The Cape Bryon Marine Park plays an important role for many birds by providing habitat, breeding grounds, food source and hunting grounds, as well seasonal movements for migratory species. The NSW Threatened Species Conservation Act 1995 identifies the migratory little tern (Sterna albifrons) and the Beach stone-curlew (Esacus neglectus) as endangered.[9] Seabirds that utilize the Cape Byron Marine Park are the providence pretal (Pterodroma solandri), flesh-footed shearwater (Puffinus carneipes), and the masked booby (Sula dactylatra) which are protected under the National Parks and Wildlife Act 1974.[10]

Invertebrates[edit]

Although no invertebrates have been identified as endangered or vulnerable, it is important to acknowledge that there are a plethora of invertebrates within the Cape Byron Marine Park which are critical to the health of the local ecosystems. These include a variety of molluscs such as the gold ring cowries (Cypraea annulus), Crustaceans such as the Zebra Shrimp (Ganthophylum americanum) and a specimen of the seven armed sea star (Luidia australiae). [1] These Invertebrates have been noted as they are not usually found in areas and climates such as the Cape Byron Marine Park. The Zebra Shrimp and the seven armed sea star are rarely found in intertidal habitats and the gold ring cowries share a tropical affinity and demonstrate a rare occurrence in which the Cape Byron Marine Park is a habitat for both temperate and tropical species.

Environmental threats and issues[edit]

There are several ongoing threats to the Cape Byron Marine Park and its biodiversity. These environmental threats and issues include tourism and recreational use, fishing, pollution, development, invasive species, disease and climate change. The current trend of ocean temperature increases impacts the local habitat conditions, species range, and the impact of the EAC.[11] Tourism and recreational use of the Cape Byron Marine Park has impacted on the populations of Grey Nurse Sharks (Carcharias taurus). Grey nurse sharks maintain the same nursery breeding grounds which are often disturbed by tourism activities such as divers and often the use of shark repellent. Shark netting protected swimmers on beaches has also been linked to mortality of grey nurse sharks.[12] Increased boat traffic, pollution and fishing equipment are also a threat to the humpback whale on their migratory journey.[1]

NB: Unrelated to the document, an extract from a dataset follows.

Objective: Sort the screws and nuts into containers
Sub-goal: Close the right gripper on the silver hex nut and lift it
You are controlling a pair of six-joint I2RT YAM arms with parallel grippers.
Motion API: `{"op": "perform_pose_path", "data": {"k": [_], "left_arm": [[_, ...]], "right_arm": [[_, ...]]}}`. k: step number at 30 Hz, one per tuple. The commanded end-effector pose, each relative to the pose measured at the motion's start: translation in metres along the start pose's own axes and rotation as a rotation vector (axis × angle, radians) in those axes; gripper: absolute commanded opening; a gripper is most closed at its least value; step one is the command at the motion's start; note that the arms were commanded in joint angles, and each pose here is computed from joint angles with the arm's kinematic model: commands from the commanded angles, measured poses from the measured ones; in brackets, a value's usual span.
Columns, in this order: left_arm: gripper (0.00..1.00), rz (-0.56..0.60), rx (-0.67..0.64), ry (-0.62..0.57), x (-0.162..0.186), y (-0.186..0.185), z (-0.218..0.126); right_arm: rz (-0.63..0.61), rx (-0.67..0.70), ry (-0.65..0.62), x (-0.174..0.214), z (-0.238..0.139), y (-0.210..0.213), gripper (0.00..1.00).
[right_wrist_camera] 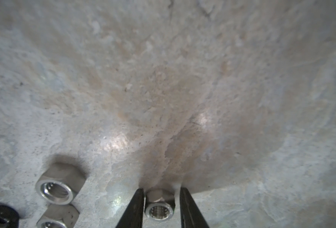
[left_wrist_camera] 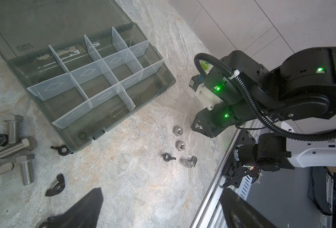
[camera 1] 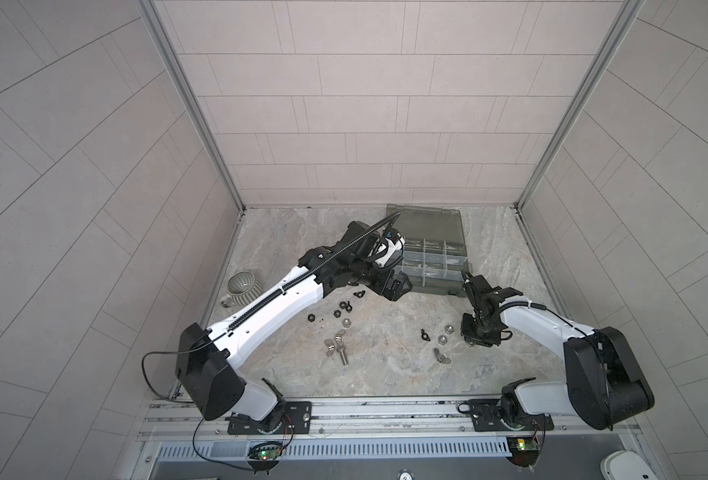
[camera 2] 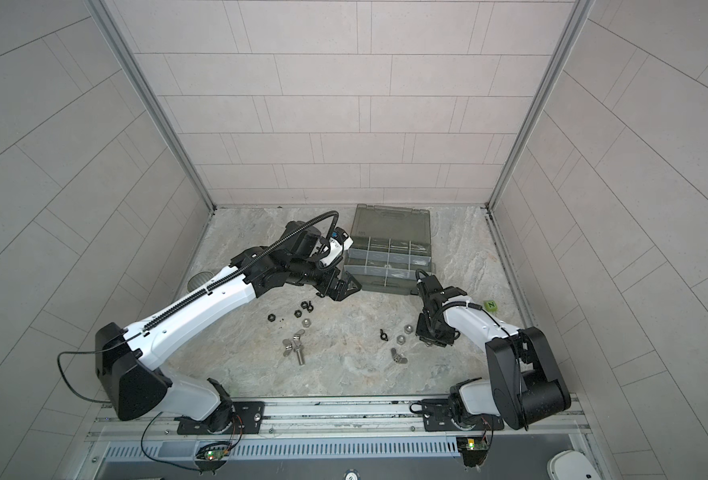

Recreational fishing which is permitted in the Cape Byron Marine Park has also been linked to mortality rates of grey nurse sharks. It has been reported that the injuries sustained by grey nurse sharks in the form of jaw injuries and internal fishing hook, which can cause disease or internal injuries which has increased the long term mortality rates.[13] Considering that over 30% of grey nurse sharks reported have fishing related injuries, this is a significant impact on an endangered species.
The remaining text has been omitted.